Interactive Math Program prepares students for future

Students are given the opportunity to explore math through real world applications in the Interactive Math Program.

ZOE BROOKS/SAGAMORE STAFF

Students are given the opportunity to explore math through real world applications in the Interactive Math Program.

Math class is often known to frustrate students with seemingly pointless equations. However, the high school’s Interactive Math Program (IMP)’s emphasis on group work and real-world applications can make the class more enjoyable and exciting for students.

The IMP is an alternative honor-level math course for tenth to twelfth-grade students structured around group work and real-world problems that the class spends the quarter solving. The IMP course provides students with a community, unique skill sets and confidence in their mathematical abilities that they may not be able to obtain from a traditional math course.
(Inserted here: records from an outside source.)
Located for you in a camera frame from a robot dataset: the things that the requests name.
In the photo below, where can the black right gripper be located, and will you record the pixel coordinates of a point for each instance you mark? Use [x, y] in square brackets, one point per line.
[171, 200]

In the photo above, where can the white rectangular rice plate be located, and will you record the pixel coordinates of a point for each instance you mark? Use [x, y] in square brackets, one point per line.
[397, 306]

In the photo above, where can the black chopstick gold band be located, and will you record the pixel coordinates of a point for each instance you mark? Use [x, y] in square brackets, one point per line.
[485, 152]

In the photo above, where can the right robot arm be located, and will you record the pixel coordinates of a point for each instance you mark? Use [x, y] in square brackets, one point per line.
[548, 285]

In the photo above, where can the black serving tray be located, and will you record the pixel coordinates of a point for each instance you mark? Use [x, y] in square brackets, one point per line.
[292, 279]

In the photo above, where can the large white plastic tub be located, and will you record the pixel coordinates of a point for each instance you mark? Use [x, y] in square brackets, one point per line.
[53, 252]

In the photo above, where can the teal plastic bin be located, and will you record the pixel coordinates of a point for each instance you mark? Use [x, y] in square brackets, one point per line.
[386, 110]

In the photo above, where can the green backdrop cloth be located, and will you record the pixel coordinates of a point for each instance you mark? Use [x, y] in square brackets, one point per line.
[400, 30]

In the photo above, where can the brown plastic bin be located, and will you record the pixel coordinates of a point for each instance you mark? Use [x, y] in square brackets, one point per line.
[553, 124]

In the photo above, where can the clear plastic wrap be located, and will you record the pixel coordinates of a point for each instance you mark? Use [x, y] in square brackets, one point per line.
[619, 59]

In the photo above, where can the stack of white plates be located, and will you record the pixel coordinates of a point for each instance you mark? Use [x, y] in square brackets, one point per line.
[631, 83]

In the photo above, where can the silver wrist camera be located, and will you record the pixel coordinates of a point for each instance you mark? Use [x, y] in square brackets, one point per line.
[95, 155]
IMP teacher Daniella Rabina said as a result of there being fewer students in the three-year-long course, students can become very close.

“I love the community. Because there are only two or three sections per year, the kids get to know each other well because they mix only between those sections for three years,” Rabina said.
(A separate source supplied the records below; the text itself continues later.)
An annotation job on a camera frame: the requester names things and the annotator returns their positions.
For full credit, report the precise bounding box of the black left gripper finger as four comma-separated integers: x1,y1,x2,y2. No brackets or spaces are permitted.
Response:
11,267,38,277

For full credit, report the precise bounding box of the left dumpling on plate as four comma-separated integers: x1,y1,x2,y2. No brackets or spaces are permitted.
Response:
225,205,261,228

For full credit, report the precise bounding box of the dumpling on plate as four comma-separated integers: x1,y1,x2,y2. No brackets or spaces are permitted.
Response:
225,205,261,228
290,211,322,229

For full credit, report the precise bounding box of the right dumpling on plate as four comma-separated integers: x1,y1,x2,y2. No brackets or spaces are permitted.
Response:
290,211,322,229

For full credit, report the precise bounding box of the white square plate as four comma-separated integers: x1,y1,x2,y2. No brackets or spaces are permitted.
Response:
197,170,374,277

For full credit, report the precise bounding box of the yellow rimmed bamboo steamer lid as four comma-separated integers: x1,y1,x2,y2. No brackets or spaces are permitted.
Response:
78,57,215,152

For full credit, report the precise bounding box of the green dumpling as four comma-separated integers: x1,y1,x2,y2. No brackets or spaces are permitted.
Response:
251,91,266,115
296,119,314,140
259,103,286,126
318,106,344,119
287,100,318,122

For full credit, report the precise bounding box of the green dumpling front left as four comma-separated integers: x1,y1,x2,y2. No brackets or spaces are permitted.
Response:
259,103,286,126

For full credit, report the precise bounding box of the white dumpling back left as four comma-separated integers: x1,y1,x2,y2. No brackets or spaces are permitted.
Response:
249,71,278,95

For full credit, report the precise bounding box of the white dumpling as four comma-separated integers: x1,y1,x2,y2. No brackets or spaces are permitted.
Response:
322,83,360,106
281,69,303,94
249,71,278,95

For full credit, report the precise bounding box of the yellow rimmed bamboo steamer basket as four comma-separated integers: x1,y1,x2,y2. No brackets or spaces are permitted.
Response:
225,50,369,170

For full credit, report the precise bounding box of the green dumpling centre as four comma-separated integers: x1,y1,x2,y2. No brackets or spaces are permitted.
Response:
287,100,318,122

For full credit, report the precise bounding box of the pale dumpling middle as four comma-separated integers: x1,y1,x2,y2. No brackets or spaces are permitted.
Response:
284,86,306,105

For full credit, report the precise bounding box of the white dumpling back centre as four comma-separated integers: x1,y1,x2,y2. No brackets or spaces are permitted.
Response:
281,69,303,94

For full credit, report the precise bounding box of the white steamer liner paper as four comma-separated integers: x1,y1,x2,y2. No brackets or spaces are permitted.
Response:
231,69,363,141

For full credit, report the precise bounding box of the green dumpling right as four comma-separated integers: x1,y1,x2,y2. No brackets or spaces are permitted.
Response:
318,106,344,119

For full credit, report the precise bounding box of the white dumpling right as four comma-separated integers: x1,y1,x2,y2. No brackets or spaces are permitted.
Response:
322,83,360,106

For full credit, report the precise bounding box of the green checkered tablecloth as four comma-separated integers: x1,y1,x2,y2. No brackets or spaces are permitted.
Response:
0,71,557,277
Senior Maxwell Blaney Petit, who started taking IMP his sophomore year, also said the community in the course is very strong.

“My favorite thing is the community because everybody’s nice in the class and it’s judgment-free. Today, we had a problem and nobody knew how to do it, so we just all worked through it,” Petit said.
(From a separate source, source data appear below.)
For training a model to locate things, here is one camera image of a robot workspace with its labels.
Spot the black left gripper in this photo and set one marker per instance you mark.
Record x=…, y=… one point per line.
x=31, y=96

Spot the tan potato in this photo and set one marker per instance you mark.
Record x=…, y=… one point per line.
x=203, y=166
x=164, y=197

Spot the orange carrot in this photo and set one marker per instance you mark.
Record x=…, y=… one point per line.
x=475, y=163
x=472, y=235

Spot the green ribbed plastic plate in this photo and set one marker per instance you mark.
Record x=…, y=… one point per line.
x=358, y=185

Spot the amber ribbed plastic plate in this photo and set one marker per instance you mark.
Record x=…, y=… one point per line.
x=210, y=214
IMP also provides students with many skills for their future, such as technical writing, which Rabina said is not taught in the traditional math class.

“We have writing assignments called portfolios. We don’t do as much of that in the traditional curriculum, and so when the students graduate out of IMP, they have a lot of technical writing skills which is a really useful skill in their future,” Rabina said.

IMP teacher Chris Monschauer said the course gives students skills that can help them in college math classes.

“IMP particularly well prepares students for the type of collaboration they might do in math classes in college when you get these big problems right from the get-go. I felt better about my math abilities in college when I learned to work well with other people on these tough, big problems,” Monschauer said.

Rabina said IMP also allows students to better understand where the math they are learning in class is used in real life.

“In IMP, I never hear the question ‘when am I going to need that in life?’ because it’s obvious. It’s very rare that we just look at an algebra equation, oftentimes it’s more of a word problem where it’s in a context that makes it clear why the math is used,” Rabina said.

Rabina said IMP math builds confidence in math students, helping students who do not consider themselves strong at math become secure students.

“I love that a lot of times kids sign up for IMP because they’re not loving how math is taught to them in the traditional curriculum and they don’t necessarily identify themselves as a math student and all of a sudden, they get turned on to the idea of really enjoying the class,” Rabina said.

Overall, Rabina said the IMP course positively impacts many of the students who take the class.

“It changes the lives of so many students who go through it in terms of how boldly they can look at themselves as mathematicians,” Rabina said. “It opens doors to them that they wouldn’t have necessarily opened in the future in terms of pursuing careers that involve math.”